Вот вам и свой театр!
Конечно, все это — шутки, но российская действительность очень горазда на шутки! Она сочиняет анекдоты получше анекдотов Горбунова и сатиры ядовитее Щедрина.
А говоря серьезно, я не вижу в театральных людях той живой любви к своему делу, которой это дело настоятельно требует, без которой оно — мертвое дело. Конечно, для артиста нет надобности мести пол на сцене, ставить декорации и чистить лампы, как это в свое время делал я по молодости лет и от избытка сил, но если, например, попросить артиста «с именем» исполнить выходную роль — вы думаете, он не обидится? Еще как обидится! И уж обязательно напишет письмо в редакцию самой либеральной газеты, которая специально занимается защитой разных угнетенных личностей, но не всегда ясно видит, как порою личность угнетает дело.

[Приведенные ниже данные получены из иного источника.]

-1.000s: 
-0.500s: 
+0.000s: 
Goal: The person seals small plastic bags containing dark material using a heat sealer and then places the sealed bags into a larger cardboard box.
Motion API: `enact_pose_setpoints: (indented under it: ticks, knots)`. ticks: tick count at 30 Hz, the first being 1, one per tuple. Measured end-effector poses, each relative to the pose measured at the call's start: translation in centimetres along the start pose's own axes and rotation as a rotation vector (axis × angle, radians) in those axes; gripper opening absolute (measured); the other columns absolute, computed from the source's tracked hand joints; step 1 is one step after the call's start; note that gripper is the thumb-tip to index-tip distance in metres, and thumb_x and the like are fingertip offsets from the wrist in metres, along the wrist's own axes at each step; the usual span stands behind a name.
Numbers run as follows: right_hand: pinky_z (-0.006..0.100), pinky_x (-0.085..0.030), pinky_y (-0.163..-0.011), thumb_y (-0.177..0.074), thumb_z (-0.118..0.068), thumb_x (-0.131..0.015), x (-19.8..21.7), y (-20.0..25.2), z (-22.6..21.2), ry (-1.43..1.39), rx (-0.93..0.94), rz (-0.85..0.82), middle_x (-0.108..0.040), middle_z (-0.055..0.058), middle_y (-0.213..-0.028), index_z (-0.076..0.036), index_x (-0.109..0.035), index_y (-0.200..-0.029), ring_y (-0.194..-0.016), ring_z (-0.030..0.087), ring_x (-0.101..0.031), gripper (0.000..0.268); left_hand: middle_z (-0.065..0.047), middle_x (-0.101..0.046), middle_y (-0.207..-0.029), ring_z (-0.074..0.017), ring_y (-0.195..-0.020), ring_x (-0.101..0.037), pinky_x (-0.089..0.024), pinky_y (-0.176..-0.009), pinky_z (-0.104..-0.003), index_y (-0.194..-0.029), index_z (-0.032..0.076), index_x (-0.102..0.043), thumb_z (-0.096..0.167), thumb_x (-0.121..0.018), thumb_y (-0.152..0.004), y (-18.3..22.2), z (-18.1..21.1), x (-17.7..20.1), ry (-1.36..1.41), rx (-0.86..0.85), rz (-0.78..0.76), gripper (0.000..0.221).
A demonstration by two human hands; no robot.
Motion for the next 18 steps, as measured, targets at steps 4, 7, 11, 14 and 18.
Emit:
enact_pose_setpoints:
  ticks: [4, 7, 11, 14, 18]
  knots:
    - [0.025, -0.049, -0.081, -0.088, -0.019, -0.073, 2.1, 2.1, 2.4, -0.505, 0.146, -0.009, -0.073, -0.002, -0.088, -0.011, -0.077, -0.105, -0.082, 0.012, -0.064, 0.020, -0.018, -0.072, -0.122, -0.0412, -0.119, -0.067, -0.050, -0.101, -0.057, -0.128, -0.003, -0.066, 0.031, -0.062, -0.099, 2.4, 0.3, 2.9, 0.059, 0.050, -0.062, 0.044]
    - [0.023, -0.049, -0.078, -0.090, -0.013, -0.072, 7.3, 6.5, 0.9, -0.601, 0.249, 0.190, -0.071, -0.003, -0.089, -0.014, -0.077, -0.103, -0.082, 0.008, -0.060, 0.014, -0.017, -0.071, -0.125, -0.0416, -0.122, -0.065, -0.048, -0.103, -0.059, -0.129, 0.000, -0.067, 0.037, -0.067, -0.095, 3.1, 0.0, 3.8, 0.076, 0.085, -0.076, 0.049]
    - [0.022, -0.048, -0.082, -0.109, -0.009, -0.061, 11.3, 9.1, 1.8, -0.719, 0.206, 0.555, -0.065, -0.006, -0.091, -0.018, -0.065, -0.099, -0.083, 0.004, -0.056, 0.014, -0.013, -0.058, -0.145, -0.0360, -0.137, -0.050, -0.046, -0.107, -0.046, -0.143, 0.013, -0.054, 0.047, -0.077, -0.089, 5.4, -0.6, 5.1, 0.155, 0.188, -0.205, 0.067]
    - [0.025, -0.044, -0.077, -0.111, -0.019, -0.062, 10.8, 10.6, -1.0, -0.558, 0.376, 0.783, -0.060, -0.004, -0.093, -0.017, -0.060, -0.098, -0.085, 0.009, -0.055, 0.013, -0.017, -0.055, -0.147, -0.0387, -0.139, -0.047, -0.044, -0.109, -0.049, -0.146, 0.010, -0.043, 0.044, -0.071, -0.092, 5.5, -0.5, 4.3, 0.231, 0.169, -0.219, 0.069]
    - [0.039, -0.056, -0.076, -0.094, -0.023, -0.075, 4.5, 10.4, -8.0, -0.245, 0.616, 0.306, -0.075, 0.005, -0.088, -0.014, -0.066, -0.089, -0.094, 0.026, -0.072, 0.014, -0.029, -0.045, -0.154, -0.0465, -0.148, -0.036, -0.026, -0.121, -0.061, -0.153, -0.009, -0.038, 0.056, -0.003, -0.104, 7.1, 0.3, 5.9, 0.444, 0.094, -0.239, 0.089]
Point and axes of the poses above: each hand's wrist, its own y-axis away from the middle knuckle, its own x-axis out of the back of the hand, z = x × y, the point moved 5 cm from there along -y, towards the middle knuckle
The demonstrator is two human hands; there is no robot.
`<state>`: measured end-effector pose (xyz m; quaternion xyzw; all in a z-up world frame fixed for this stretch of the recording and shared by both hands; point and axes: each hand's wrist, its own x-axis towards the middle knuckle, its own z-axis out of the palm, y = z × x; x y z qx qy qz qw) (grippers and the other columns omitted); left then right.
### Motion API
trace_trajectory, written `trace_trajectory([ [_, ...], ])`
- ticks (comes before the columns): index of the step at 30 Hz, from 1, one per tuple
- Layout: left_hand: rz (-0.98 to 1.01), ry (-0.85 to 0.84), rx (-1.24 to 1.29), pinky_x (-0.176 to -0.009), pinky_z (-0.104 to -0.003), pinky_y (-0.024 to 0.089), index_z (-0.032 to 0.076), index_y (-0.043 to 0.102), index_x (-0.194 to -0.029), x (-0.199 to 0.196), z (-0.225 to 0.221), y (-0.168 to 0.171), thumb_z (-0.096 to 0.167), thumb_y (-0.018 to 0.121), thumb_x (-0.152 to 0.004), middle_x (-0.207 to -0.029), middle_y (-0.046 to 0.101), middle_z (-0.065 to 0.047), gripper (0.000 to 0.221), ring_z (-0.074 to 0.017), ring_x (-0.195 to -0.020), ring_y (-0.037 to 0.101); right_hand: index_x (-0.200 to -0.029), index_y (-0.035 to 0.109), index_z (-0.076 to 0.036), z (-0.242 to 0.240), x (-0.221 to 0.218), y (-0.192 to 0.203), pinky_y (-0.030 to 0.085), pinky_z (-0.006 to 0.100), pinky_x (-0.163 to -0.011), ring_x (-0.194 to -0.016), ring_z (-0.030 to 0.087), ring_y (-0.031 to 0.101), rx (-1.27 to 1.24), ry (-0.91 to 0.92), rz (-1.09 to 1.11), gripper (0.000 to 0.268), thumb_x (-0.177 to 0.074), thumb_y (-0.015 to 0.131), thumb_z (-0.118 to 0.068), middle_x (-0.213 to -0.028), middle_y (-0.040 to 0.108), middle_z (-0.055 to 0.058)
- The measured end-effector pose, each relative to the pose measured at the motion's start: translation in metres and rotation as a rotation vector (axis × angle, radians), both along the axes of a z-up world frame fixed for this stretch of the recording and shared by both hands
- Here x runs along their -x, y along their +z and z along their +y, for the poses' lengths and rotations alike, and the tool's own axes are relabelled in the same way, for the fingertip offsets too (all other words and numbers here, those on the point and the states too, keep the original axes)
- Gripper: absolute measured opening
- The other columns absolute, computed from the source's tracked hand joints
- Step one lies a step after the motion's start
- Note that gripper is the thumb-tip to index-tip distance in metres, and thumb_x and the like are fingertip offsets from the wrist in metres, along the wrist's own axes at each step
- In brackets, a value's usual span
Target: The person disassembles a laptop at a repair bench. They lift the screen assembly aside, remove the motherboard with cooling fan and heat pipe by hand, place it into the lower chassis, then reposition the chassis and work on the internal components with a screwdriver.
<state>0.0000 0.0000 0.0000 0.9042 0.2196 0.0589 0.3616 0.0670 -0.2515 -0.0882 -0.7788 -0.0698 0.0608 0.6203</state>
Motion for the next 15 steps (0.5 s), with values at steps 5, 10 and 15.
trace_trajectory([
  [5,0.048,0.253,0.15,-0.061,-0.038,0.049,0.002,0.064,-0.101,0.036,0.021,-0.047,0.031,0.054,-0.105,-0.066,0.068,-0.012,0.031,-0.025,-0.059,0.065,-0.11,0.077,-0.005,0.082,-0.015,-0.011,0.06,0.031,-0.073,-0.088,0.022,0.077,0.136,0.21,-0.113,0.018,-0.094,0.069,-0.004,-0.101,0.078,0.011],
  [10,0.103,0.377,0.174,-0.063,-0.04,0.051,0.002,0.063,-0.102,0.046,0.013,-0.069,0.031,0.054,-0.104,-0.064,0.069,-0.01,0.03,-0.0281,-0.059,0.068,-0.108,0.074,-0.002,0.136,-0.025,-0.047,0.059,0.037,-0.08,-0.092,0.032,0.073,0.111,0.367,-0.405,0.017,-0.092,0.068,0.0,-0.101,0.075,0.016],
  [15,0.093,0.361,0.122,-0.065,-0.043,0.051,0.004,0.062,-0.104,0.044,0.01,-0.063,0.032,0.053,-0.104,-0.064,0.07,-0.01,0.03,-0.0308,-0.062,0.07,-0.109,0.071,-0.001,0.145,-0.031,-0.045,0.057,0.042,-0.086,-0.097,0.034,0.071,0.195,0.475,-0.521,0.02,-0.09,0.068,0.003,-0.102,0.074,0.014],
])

Хорошо быть скульптором, композитором, живописцем, писателем! Сцена этих людей — кабинет, мастерская, они — одни, дверь к ним закрыта, их никто не видит, им не мешают воплощать волнения их душ так, как они хотят. А попробуйте-ка воплотить свою мечту в живой образ на сцене, в присутствии трехсот человек, из которых десять тянут во все стороны от твоей задачи, а остальные, пребывая равнодушными, как покойники, ко всему на свете, вовсе никуда не тянут!